Mais que ferait l'autre Lia dans un monde dont elle ignorait tout et où l'on ignorait tout d'elle ? Là-bas, il n'y avait personne pour lui expliquer ce qui lui arrivait et la prendre en charge ? Serait-elle capable de jouer la comédie avec des parents qui, dans son monde, essayait de la tuer ? Y aurait-il une seule personne sur qui elle puisse compter là-bas ?

- Mara ? fit Lia. J'aurais un dernier truc à te demander...
- Oui ? répondit la jeune fille d'une voix ensommeillée.
- Johan a refusé de me dire où était Kay.


___Au moins, elle ne pouvait pas être morte. L'idée rassurait à peu Lia, mais pas assez pour lui laisser l'esprit tranquille. Si Kay était morte aussi, elle l'aurait aussi été dans l'autre monde, et Lia l'aurait su. A moins que... à moins qu'elle ne soit morte après elle. A moins qu'elle ne soit morte pendant que son esprit voyageait entre les deux mondes.
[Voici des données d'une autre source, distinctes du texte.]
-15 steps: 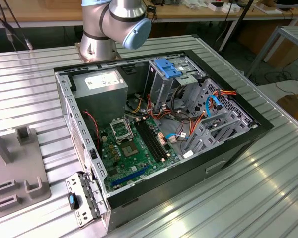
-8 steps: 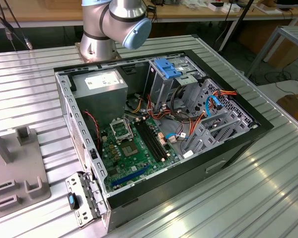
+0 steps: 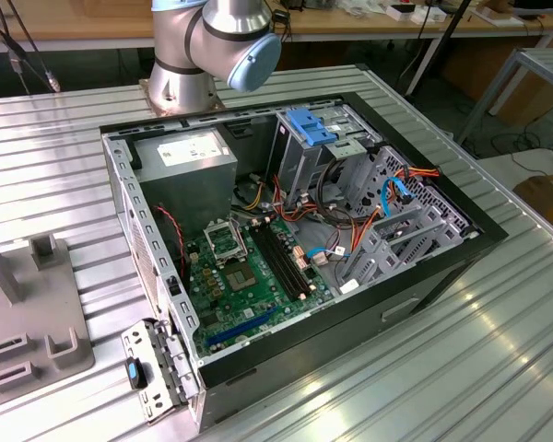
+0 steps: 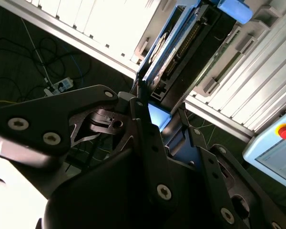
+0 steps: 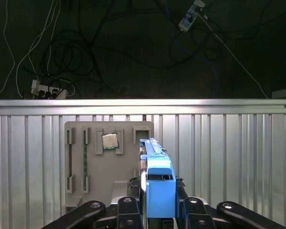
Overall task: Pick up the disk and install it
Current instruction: 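Pick up the disk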
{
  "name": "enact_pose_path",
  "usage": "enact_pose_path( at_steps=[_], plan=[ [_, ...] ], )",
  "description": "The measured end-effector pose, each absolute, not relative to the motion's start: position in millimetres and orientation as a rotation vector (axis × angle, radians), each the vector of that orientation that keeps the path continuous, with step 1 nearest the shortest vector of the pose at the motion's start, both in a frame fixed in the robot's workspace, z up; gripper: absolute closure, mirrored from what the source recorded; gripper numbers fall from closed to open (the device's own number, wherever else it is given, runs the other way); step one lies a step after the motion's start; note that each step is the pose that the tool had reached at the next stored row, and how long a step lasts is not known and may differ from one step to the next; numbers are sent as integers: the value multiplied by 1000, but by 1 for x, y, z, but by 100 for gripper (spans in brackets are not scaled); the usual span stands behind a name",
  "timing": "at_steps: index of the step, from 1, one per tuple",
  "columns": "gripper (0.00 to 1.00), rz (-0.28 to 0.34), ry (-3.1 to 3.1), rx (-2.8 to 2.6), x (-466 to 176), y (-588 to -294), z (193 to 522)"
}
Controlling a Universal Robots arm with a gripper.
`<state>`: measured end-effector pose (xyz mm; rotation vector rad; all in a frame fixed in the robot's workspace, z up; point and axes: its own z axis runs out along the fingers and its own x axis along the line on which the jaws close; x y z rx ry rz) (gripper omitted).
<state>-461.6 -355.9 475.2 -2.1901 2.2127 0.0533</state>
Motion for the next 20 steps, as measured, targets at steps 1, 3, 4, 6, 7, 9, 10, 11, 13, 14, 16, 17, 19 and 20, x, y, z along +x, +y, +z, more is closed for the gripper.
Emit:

- Est-ce qu'il l'a... est-ce qu'il l'a tuée ? articula-t-elle difficilement.
- Non, mais il en rêve.
- Pourquoi ?
- Parce que c'est à cause d'elle que tu... enfin, que Lia est morte. Elle l'aurait tuée s'il n'avait pas réagis à temps, et elle t'aurait tuée avec. Kay veut notre mort plus que quiconque.
- Non... protesta Lia qui sentait les larmes lui monter aux yeux. Kay ne ferait jamais une chose pareil ! C'est ma meilleure amie !
- PAS ICI !


___Les deux filles sursautèrent lorsque la voix de Johan retentit depuis le coin de la pièce. Ni l'une ni l'autre n'aurait su dire si c'était la peine ou la colère qui étouffait sa voix, mais aucune n'osa poursuivre la conversation. Lia étouffa un sanglot.
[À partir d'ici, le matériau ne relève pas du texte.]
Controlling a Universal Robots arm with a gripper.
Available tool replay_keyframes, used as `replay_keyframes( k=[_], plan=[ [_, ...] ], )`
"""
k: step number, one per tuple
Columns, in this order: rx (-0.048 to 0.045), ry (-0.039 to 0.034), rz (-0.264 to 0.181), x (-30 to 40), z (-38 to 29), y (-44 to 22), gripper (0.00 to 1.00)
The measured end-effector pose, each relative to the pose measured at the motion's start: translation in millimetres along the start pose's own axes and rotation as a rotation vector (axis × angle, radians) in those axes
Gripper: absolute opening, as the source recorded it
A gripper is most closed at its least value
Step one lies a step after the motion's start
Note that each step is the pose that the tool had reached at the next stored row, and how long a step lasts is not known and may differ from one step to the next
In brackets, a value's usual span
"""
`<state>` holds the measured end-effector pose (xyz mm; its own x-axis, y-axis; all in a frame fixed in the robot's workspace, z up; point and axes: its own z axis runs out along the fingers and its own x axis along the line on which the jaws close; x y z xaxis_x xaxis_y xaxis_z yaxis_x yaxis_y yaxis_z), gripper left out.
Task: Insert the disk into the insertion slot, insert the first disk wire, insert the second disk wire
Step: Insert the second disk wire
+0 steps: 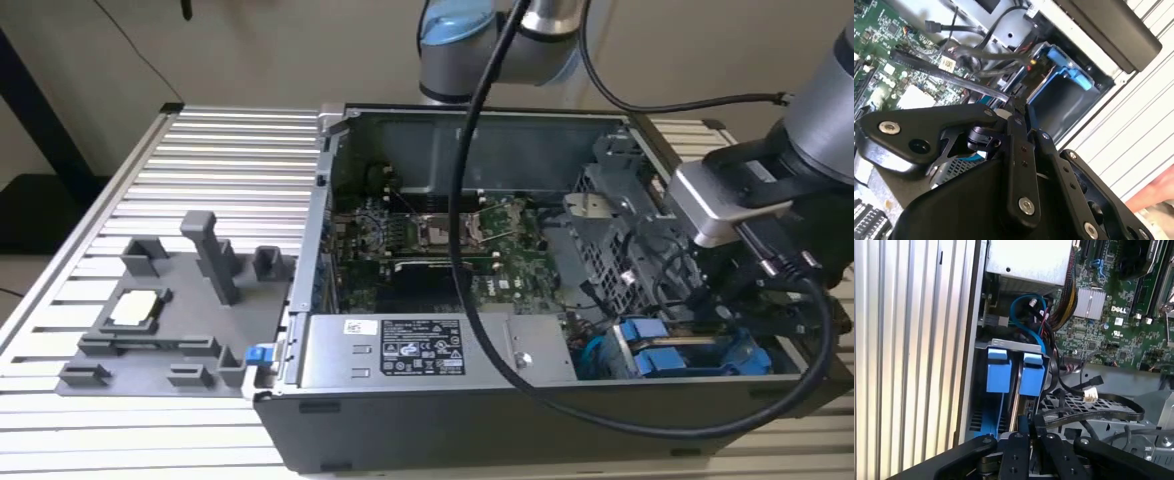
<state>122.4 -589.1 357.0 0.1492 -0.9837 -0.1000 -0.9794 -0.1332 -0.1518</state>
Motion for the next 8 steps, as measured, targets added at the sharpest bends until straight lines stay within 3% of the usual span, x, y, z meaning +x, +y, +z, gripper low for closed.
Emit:
replay_keyframes(
  k=[2, 4, 8],
  plan=[
    [-0.0048, 0.0014, 0.000, 0.8, 1.4, -4.3, 0.16],
    [-0.0245, -0.0012, 0.003, 1.1, 2.4, -6.6, 0.16],
    [-0.0911, -0.0096, 0.014, 1.2, 2.6, -7.1, 0.16]
  ],
)
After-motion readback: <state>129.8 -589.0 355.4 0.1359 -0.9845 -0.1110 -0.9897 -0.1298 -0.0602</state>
- Je suis désolée, murmura Mara, autant pour Lia que pour Johan.

___Non, non, non ! Lia ne pouvait pas croire que Kay soit devenue son ennemie... Elles avaient grandies ensembles, comme des s½urs. Kay avait toujours été à ses côtés, elle l'avait toujours soutenue et ne l'avait jamais laissée tomber. Elle ne pouvait pas croire que la haine entre les deux rives soit plus forte que leur amitié.
Alors c'était vraiment la guerre ? La guerre comme dans les livres d'histoire ? Avec des cachettes dans des bunkers désaffectés, des trahisons et des morts ? Quelques larmes glissèrent lentement le long des joues de Lia pour tomber dans son cou. Elle commençait à peine à réaliser l'ampleur de cette guerre civile dont lui avait parlé Johan, et elle ne le supportait déjà pas.
Elle voulait rentrer chez elle. Elle voulait retrouver les parents qui étaient fiers d'elle et la meilleure amie qui l'aimait. Elle voulait même se disputer avec Johan s'il le fallait. Se battre contre ses ennemis, chaque jour au lycée, était une chose, mais se battre contre sa propre famille et contre ceux que l'on prenait pour ses amis, c'était impensable.